Tonight, the CBS show Ghost Whisperer is exposing their viewing audience to comic books, showcasing art from several independent comics.
With the help of Jeff Parker and Gabriel Hardman, the folks who dress the sets on Ghost Whisperer will use artwork from several of the creators' graphic novels thanks to Hardman's experience in Hollywood.
"I've worked primarily as an illustrator/storyboard artist in movies for the last decade before focusing on drawing comics like Agents of Atlas in the last year or so," Hardman told Newsarama. "Now when movie and TV people need comics-related art, they often come to me because they know I understand both worlds."
The show also rented several pages of published work to use as set dressing. Included in the episode's trailer [http://www.youtube.com/watch?v=q-nnz8P32pQ] is artwork from Hardman's Image/Shadowline graphic novel Heathentown, Parker's self-published The Interman, and his Image comic with artist Steve Lieber, Underground, which is being released as a collected trade paperback soon.
Parker got involved because the Ghost Whisperer staff asked Hardman where they could get more comic art that was creator-owned. "It's too hard for them to use pieces by DC or Marvel usually – too many things to clear," Parker explained. "I also gave them some pages from the Wildstorm book Mysterius that I did with Tom Fowler, but I can't tell if they used them."
Hardman also drew several illustrations and comic pages that tied directly into the plot of the episode – something he's done before for TV and movies. "It's always fun to see your artwork on screen," he said. "The first time for me was a drawing of Mike Myers as a playing card in the first Austin Powers movie that was animated to wink at the camera!"
Along with Parker, Hardman also got some help from Steve Bryant, writer/artist of Athena Voltaire, who drew variations on illustrations that were big plot points in the show.
Comic book readers will notice that the folks at Ghost Whisperer didn't exactly portray the process of comics accurately, but Hardman said that's not for lack of his trying.
"I did sit in on the production meeting for this episode, answering questions about the comic-making process, tools required, etc. Most of which...they ignored," he laughed. "But that's their right. They need to make decisions based on what works for the camera and requires the least amount of exposition. It's a TV episode, not a technical manual!"

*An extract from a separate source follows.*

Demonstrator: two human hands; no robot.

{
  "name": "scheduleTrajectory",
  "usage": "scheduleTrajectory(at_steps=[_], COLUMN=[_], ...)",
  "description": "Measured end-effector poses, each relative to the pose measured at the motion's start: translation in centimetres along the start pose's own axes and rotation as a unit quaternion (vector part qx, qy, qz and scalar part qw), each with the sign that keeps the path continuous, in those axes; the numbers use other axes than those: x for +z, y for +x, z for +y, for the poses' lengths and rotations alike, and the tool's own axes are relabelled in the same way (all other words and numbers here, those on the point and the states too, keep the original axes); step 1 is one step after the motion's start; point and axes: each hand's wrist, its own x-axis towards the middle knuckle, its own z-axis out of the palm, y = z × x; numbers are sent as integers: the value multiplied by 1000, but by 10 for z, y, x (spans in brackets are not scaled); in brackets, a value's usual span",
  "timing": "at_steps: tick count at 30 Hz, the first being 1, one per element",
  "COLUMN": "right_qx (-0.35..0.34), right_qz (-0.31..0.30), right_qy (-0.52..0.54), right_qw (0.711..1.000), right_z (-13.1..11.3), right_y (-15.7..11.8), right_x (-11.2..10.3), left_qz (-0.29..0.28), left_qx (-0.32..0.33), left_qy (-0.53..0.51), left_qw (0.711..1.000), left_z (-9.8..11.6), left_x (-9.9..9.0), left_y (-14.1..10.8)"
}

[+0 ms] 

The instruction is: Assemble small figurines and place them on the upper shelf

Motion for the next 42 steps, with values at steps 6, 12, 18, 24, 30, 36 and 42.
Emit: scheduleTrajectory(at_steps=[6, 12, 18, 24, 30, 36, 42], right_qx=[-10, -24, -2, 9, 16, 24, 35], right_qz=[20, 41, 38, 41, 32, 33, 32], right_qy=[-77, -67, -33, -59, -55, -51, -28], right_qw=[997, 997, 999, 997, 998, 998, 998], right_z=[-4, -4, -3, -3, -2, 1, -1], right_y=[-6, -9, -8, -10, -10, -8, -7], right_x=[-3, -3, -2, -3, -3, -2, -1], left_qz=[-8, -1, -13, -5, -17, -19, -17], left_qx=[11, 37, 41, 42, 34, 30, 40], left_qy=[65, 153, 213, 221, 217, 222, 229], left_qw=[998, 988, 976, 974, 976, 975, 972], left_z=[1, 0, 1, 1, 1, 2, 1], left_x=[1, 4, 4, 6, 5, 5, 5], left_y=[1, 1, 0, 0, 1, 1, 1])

"I think it makes a fun in-joke for any comics-savvy viewer to see stuff like that," Parker said. "I hope some readers will point out to their friends where those posters are really from. And point out other oddities like that the artist is drawing on a flat desk."
Parker said the episode is good timing, since the Underground trade comes out soon, but he made sure the Ghost Whisperer character didn't actual attribution on his work.
"I didn't allow them to put the character's name as credits on our work. Probably doesn't make much of a difference, but you have to take steps to protect your copyrights," he said. "So if you stay on top of stuff like that, letting a show use your work can be a good bit of publicity."